Outlook and Market Review - First Quarter 2009


The economy shrank by 6.14% in the first quarter, based on the preliminary announcement by the Bureau of Economic Analysis. The dismal performance of the economy in the first quarter follows a similar decline of 6.34% in the fourth quarter, which was revised downward from its preliminary announcement. The economy has had three negative growth quarters in a row. Unemployment, which normally lags GDP movements, reached 8.9% in April. Capacity utilization in the economy fell below 70% for the first time in the history of the data series. Lower energy prices and sluggish demand have kept inflation low. The core consumer price index (CPI) increased 1.8% and the top of the line CPI actually fell 0.4%. Deflationary pressures along with rapid expansion of the money supply combined to push interest rates to historic lows. The Fed Fund rate has remained stable at 0.13% since October of last year. The current 3-month Treasury bill yield is 0.15% with a 0.85% on the 2-year bond and 1.95% on the 5-year bond.

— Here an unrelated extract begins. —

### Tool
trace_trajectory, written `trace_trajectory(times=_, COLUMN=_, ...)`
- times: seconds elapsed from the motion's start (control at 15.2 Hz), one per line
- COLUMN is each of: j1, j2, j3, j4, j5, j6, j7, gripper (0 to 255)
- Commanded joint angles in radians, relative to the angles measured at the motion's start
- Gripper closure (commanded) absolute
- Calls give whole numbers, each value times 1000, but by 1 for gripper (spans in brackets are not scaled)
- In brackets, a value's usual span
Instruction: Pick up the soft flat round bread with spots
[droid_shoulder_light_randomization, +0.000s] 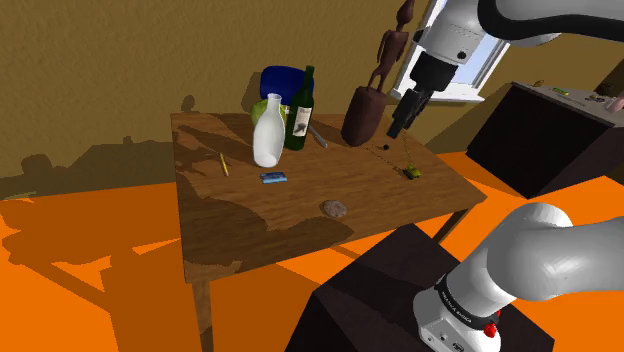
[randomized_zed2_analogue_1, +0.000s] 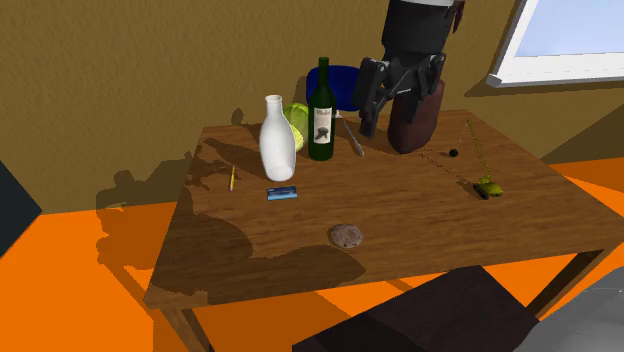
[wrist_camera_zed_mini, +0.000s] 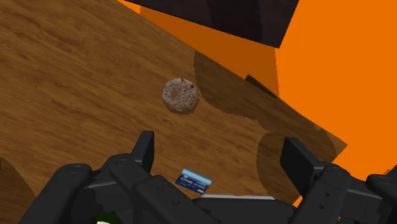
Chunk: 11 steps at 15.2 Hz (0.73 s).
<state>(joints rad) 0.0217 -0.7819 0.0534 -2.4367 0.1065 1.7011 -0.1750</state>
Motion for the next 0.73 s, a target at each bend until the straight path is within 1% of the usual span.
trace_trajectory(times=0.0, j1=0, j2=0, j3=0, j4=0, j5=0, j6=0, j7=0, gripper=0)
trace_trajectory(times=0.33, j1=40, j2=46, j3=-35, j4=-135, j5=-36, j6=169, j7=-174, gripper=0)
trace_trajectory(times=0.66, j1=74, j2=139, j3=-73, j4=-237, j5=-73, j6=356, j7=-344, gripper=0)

A slight improvement in sentiment provides the only glimmer of good news in the current economic climate. The University of Michigan Sentiment index has improved as has the ISM manufacturing index. However, there is a long way to go on all sentiment measures to get back out of the contraction zone in the index measures. At best, the economy is approaching a bottom, but a long hard recovery is more likely than a quick response to policy initiatives. The full effect of short-term stimulus plans will take effect later in 2009. Banks stabilization initiatives have had time to show positive results, but the consumer will take a longer time to get on board with the recovery. The second quarter of 2009 is likely to be slightly below zero with positive GDP growth unlikely until the fourth quarter. Even so, the economy is not going to approach the 2.5% long run GDP potential of the economy until 2010. Unemployment is likely to increase throughout 2009 reaching a high of 9.5%. Inflation remains dormant, but specific prices such as gasoline will take a bite out of consumer budgets.